On the contrary, sponsorship continues to remain a positive experience for me with sponsees who have been attending meetings and remaining sober for a long period of time. I’ve had the opportunity in recent years to sponsor several who had been clean and sober for many years, who just hadn’t done the steps yet. Sponsoring each of them was rewarding, as they remained fully committed throughout the entire 12 Step process, which is why I’ve decided to only sponsor those now who have been clean and sober and attending recovery meetings for a good length of time. The fact is, sponsoring others should never cause a greater imbalance to one’s own sobriety and recovery, nor hurt one’s overall health, like it has been for me recently.
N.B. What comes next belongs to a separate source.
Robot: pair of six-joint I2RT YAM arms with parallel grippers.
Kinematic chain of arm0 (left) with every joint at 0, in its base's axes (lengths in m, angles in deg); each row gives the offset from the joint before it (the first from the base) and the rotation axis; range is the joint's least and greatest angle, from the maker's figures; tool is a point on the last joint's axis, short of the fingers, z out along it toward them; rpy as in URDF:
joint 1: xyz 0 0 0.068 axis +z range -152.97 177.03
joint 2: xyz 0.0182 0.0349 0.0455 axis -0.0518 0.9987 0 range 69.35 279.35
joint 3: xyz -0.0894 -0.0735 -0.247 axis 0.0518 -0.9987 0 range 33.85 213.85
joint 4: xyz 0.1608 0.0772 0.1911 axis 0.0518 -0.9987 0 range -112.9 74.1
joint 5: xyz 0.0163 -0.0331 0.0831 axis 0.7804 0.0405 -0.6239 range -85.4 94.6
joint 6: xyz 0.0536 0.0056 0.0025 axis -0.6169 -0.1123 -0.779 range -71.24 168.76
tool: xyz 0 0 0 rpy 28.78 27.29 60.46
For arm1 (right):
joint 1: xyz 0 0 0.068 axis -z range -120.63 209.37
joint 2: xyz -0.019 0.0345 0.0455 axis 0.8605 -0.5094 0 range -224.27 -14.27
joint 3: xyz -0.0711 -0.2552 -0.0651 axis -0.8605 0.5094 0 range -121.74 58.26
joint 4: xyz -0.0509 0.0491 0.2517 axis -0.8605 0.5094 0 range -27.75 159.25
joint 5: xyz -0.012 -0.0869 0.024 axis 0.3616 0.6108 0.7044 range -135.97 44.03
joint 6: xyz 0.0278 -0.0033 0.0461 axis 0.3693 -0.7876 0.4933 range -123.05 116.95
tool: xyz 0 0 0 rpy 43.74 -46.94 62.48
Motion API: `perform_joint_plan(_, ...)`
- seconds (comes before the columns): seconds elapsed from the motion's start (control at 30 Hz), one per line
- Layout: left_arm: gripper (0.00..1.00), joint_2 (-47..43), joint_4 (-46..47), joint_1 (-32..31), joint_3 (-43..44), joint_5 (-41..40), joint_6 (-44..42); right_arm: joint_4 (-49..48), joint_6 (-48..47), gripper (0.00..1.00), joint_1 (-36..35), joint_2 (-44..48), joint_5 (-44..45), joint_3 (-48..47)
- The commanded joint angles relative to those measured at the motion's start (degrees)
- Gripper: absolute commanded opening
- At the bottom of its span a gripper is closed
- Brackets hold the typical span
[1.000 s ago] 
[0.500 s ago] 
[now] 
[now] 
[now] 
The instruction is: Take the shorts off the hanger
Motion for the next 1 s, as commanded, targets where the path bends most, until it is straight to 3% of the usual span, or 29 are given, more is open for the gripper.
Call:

I am worn out from trying to work with one newcomer after another who regularly are manipulative, selfish, lacking accountability and integrity, and frequently laying guilt-trips upon my doorstep. It’s sad to say that the rising cost of gas and my ongoing health issues have led to me not being able to handle this. But I need to take care of myself just as much as I know it’s important to help others in my 12 Step recovery. There is a fine balance with it. I simply choose now to work with those who have remained committed to being clean and sober, who have been practicing the 1st step without relapsing for some time. Because helping them continues to rejuvenate my love for sponsorship and 12 Step recovery work and improve my overall health…something that unfortunately hasn’t been true for the many newcomers I’ve tried to help, who simply just don’t want sobriety and recovery bad enough yet…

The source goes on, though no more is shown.